• [WHAT THE TASK REQUIRES]
Find the line below with "- gripper: 0.0000..1.0000" and the line with "Question. Give the". Output them and the lines between, exactly, but not the pictures.

• [AVAILABLE DATA]
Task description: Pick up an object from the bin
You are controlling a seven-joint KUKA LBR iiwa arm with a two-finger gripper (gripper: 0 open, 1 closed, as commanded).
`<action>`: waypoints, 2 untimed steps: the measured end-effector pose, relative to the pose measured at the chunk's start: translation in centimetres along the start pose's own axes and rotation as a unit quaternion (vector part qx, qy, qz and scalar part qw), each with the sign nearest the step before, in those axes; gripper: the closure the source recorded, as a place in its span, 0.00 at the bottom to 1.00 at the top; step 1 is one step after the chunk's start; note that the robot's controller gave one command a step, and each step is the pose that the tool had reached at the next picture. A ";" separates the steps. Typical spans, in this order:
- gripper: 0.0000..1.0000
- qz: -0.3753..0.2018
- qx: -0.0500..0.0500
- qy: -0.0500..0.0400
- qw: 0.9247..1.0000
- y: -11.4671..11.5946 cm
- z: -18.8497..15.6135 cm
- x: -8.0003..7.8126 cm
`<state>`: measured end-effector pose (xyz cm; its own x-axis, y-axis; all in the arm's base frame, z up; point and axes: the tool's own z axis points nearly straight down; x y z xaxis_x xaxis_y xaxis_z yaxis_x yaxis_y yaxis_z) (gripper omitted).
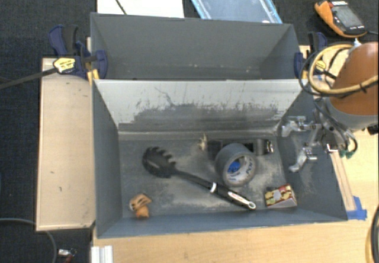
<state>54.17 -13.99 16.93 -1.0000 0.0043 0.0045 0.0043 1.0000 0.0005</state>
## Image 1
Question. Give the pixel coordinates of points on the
* * *
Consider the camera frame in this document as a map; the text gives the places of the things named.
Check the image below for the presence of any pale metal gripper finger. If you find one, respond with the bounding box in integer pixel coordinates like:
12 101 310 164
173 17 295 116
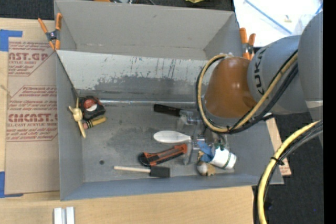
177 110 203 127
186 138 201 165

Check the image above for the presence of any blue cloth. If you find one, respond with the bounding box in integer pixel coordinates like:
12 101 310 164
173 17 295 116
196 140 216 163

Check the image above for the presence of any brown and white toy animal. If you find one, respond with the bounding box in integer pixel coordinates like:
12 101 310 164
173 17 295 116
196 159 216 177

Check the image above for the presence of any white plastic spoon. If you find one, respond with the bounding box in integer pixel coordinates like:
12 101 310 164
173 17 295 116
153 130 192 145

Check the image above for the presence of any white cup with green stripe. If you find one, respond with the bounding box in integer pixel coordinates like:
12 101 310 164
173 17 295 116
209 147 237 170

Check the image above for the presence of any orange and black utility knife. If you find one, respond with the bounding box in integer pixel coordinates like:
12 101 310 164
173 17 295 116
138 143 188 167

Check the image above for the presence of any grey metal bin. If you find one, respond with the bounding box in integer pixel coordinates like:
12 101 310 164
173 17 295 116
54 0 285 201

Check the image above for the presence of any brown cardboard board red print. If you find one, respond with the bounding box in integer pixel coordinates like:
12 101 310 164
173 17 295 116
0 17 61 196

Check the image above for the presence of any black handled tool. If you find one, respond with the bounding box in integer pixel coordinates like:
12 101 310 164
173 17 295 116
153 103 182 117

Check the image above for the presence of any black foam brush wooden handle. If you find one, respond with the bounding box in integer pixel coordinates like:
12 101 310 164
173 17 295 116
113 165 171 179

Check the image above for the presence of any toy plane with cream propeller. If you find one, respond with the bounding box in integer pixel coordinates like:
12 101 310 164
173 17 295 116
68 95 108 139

• [EXPECTED OUTPUT]
- gripper: 0.0000..1.0000
- qz: -0.3753..0.2018
- qx: -0.0500..0.0500
- qy: -0.0500..0.0400
- qw: 0.9247..1.0000
- y: -11.4671..11.5946 cm
- z: -18.8497..15.6135 cm
- x: -8.0003..7.8126 cm
`<state>`: measured end-effector pose (xyz cm; its own x-axis, y-axis; all in the arm's base frame, z up; point and axes: the tool's own z axis points nearly straight down; x y z xaxis_x xaxis_y xaxis_z yaxis_x yaxis_y yaxis_z) (gripper omitted).
<state>54.17 -13.99 16.93 -1.0000 0.0043 0.0045 0.0043 1.0000 0.0005</state>
## Image 1
Question. Give the pixel coordinates of points on the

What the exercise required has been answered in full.